**WHAT THE TASK REQUIRES**
Output exactly the lines below, starting with the line that has "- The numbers" and going on through the line that has "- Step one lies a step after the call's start", both included, and no other lines.

**MATERIAL SUPPLIED**
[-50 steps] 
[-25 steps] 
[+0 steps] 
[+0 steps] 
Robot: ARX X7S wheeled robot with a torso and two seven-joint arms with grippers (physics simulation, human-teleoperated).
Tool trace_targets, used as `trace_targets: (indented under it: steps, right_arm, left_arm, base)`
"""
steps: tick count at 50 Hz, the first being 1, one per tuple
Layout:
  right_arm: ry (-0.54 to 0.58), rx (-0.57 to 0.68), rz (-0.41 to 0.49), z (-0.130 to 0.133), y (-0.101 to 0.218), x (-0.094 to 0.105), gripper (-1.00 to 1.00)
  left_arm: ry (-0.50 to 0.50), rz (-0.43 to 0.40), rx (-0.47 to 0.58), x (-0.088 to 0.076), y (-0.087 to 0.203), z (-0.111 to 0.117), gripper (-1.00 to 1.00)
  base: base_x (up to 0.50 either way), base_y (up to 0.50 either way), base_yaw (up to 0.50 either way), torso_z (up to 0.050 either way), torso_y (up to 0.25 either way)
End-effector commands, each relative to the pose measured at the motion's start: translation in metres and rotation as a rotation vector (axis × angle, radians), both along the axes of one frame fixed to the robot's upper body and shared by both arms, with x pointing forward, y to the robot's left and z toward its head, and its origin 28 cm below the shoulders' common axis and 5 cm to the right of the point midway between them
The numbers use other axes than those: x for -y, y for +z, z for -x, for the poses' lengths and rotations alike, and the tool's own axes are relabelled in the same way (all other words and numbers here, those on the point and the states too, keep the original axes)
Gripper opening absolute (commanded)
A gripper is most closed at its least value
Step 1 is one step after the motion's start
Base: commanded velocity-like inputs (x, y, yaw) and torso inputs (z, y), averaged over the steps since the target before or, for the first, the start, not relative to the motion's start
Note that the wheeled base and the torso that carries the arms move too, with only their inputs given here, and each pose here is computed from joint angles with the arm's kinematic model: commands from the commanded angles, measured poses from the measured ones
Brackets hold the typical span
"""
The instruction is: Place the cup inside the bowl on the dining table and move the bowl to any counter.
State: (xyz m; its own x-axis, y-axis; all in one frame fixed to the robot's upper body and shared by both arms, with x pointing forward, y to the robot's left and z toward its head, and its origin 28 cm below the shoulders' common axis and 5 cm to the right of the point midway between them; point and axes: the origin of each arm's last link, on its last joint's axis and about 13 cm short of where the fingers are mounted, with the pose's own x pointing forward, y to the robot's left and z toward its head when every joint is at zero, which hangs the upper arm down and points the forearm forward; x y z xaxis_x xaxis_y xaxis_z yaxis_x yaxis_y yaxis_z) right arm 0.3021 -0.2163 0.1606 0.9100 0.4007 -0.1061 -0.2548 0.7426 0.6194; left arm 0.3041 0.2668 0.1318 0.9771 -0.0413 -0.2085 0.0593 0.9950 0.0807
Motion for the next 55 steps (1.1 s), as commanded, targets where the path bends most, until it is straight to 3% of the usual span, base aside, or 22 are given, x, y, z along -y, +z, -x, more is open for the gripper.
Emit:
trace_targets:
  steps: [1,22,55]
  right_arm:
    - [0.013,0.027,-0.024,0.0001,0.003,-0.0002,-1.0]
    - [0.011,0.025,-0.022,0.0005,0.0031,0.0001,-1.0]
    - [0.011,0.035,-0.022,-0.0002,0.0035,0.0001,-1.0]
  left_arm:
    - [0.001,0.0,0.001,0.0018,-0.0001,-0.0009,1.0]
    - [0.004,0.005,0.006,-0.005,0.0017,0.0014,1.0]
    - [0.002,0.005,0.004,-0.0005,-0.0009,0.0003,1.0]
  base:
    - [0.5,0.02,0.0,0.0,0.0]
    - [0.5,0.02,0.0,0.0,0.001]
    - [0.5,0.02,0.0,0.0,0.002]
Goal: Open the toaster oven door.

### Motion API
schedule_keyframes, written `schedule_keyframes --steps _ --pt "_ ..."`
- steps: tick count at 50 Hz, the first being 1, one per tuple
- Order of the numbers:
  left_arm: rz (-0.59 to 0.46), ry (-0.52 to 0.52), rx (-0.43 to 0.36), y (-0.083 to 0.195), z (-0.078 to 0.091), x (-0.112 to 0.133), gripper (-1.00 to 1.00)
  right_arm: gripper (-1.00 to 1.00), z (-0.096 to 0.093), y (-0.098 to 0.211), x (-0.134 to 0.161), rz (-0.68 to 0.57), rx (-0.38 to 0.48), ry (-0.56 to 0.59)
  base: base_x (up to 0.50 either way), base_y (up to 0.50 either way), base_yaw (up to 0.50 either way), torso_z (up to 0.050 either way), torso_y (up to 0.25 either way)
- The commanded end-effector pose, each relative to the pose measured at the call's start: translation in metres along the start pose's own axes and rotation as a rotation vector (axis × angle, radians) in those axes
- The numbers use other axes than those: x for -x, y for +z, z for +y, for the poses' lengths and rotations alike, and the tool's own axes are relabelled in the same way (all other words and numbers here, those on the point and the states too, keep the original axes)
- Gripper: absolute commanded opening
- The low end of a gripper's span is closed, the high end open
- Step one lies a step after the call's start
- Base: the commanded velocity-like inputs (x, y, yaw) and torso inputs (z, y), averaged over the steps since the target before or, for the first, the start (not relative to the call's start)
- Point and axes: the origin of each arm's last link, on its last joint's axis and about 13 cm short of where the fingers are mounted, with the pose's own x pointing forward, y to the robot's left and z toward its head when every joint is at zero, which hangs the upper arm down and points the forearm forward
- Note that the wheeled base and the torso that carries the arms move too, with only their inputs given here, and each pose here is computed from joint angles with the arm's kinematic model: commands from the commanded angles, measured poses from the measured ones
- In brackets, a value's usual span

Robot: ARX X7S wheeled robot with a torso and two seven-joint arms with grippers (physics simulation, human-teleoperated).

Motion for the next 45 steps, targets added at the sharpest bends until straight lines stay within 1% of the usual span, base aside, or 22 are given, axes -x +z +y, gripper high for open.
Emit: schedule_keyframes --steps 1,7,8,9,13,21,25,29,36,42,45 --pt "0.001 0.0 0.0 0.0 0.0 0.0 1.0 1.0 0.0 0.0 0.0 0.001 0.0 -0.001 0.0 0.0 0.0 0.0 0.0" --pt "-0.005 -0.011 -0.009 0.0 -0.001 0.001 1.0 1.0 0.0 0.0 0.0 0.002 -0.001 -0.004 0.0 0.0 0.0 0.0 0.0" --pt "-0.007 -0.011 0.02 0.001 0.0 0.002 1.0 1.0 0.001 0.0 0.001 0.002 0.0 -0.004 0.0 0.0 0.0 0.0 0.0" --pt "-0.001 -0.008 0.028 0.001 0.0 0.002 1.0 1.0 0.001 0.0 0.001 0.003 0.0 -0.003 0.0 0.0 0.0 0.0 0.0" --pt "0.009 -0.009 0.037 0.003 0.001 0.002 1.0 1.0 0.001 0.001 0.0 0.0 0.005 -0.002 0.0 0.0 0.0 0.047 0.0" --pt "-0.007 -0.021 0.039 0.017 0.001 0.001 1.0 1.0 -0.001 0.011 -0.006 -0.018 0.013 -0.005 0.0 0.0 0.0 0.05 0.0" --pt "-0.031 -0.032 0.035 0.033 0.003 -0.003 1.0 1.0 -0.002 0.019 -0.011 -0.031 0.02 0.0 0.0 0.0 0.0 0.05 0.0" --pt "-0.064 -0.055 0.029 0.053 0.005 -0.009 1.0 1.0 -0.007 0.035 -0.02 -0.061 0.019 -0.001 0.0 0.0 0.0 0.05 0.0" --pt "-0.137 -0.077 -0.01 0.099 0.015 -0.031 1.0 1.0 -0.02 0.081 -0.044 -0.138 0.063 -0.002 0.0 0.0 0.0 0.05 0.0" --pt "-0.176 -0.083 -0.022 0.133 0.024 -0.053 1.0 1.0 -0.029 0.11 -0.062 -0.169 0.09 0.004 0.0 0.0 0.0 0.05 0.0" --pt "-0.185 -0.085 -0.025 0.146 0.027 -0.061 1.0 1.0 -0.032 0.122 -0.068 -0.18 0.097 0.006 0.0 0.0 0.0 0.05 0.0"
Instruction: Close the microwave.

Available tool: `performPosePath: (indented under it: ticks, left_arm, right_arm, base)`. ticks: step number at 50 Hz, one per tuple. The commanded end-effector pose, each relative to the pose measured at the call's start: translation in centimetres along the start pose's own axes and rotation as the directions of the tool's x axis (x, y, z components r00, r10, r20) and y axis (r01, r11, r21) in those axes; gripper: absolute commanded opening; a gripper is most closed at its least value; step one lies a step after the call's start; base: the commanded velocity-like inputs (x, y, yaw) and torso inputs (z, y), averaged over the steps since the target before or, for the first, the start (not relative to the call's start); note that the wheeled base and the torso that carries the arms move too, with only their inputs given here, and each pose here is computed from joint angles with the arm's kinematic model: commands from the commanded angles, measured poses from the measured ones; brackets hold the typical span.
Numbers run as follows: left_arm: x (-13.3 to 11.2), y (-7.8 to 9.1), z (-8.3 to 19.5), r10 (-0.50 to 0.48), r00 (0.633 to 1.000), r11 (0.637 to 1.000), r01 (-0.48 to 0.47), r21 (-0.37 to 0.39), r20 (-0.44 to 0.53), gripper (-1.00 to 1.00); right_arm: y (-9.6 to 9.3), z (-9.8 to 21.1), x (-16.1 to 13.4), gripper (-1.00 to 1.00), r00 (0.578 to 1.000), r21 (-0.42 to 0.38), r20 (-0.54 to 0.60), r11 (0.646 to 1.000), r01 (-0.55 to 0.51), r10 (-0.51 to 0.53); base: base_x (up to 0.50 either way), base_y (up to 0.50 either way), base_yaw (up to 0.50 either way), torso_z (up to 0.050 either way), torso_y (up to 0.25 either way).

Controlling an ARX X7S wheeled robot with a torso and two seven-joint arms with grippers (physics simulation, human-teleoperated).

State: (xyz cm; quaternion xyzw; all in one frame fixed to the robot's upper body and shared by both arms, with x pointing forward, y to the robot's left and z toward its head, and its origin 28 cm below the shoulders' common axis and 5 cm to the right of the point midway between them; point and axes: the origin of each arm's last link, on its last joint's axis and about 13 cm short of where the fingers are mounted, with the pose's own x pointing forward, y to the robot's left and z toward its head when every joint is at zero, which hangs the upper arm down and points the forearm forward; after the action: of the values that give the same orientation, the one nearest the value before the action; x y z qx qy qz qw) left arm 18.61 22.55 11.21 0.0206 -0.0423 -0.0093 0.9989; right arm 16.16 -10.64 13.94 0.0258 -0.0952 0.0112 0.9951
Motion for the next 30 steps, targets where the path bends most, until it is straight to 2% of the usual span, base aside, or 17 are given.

**ANSWER BOX**
- The numbers use other axes than those: x for -x, y for +z, z for +y, for the poses' lengths and rotations alike, and the tool's own axes are relabelled in the same way (all other words and numbers here, those on the point and the states too, keep the original axes)
- Gripper: absolute commanded opening
- The low end of a gripper's span is closed, the high end open
- Step one lies a step after the call's start

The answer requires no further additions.